The new segment includes the missing molecule along with a copy of the remaining sequence. In the lab, the modified iPSCs are differentiated into insulin cells and then transplanted into mice to see if they can produce blood glucose.
“If this works the way we believe it will, the next step will be to seek funding and likely partner with a company for further testing, with the goal of finding a way to safely and effectively deliver cells that can create and secrete insulin as needed for this patient,” Georgia explains. She adds that this process could also provide proof of principle for treating others with type 1 diabetes by creating new, insulin-producing beta cells.
Core findings
While Georgia aims to establish CHLA as a center for helping kids with genetic forms of diabetes, Di Tian, MD, PhD, a physician-scientist in the Department of Pathology and Laboratory Medicine, hopes that his core lab will become an important center for generating genetically modified disease models for biomedical research.
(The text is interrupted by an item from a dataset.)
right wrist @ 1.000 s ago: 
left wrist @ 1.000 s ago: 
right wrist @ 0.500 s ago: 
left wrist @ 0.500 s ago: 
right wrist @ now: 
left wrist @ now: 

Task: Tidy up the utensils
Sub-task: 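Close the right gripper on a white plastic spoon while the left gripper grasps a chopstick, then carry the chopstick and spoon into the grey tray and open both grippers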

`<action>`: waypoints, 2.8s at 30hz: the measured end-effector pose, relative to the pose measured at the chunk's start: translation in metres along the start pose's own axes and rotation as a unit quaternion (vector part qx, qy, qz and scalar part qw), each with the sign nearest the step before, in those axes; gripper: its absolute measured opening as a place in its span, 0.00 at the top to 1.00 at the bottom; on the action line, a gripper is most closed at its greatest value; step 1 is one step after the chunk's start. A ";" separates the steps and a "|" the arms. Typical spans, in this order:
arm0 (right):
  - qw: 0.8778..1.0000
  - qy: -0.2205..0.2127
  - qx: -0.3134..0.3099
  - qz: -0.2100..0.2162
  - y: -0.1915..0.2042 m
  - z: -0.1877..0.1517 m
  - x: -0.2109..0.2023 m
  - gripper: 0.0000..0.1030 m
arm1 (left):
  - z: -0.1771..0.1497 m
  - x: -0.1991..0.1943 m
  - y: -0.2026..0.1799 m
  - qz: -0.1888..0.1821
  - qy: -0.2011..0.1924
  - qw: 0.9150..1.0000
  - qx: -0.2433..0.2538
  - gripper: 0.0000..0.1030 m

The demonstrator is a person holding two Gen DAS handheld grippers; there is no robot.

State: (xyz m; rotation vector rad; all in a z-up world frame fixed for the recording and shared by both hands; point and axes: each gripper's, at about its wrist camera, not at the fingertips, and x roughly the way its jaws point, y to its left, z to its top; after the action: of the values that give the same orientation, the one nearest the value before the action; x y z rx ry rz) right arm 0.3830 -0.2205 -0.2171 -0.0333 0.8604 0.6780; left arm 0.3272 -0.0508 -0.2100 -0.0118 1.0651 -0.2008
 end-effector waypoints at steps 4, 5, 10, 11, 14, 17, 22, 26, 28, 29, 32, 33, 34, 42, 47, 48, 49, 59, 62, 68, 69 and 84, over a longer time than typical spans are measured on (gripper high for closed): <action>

“What CRISPR technology offers is higher efficiency with a higher success rate at a much lower cost,” says Tian. He is using CRISPR-Cas9 to create several mouse lines to study multiple mutations that possibly cause autism spectrum disorder (ASD).
In just six months, two scientists in his core lab have created 10 lines. “This would have been inconceivable just a few years ago,” he says, adding that without CRISPR he could never, with such efficiency, have been able to study the gene mutations that correlate to—and possibly cause— neurodevelopmental disorders. While at the Massachusetts Institute of Technology (MIT), Tian worked for nearly a year to establish just one mouse line through conventional gene targeting and careful crossbreeding.
Tian, now an assistant professor at the Keck School of Medicine of USC, has been working to zero in on the causal gene or genes responsible for human chromosome 16p11.2 microdeletion syndrome. Chr16p11.2 microdeletion results in the loss of 30 genes of diverse functions and is one of the most common genetic abnormalities associated with ASD.
By systematically targeting each gene in a candidate genomic region one by one, he hopes to use CRISPR to identify the causal genes and molecular mechanism of this unique genetic disorder.
“Using this technology in a research context allows us to determine—in many cases for the first time—the underlying mechanisms for some developmental disorders,” says Tian. “This information will provide clinicians and researchers new opportunities to develop therapies for these disorders and improve the lives of families affected.”
What is CRISPR-Cas9?
CRISPR was first discovered in the DNA of bacteria in 1987, when scientists noticed a pattern of short, repeating, palindromic (reading the same forward and backward) DNA sequences separated by short, non-repeating “spacer” DNA sequences. Over the next five years, researchers realized that these repeats were present in many other single-celled organisms.
In 2012, scientists coined the term CRISPR, short for “clustered regularly interspaced short palindromic repeats,” to describe the pattern. They figured out that the repeating DNA patterns, along with a family of “Cas” (CRISPR-associated) proteins and specialized RNA molecules, played a role in bacterial immune systems. The entire complex of DNA repeats, Cas proteins and RNA molecules is known as the CRISPR/Cas system.
The spacers were found to enhance the bacteria’s immune system by creating a template of an invading virus that RNA molecules can recognize in the event of future infection. When the RNA molecule recognizes the foreign DNA, the CRISPR complex is guided to that particular sequence. There the Cas proteins, which act like a pair of specialized molecular scissors, precisely cut and disable the invader.
Also in 2012, scientists figured out how to hijack the bacteria’s immune system to create a new gene-editing tool, building a CRISPR-Cas9 system that could be programmed to identify, cut and even replace any gene sequence.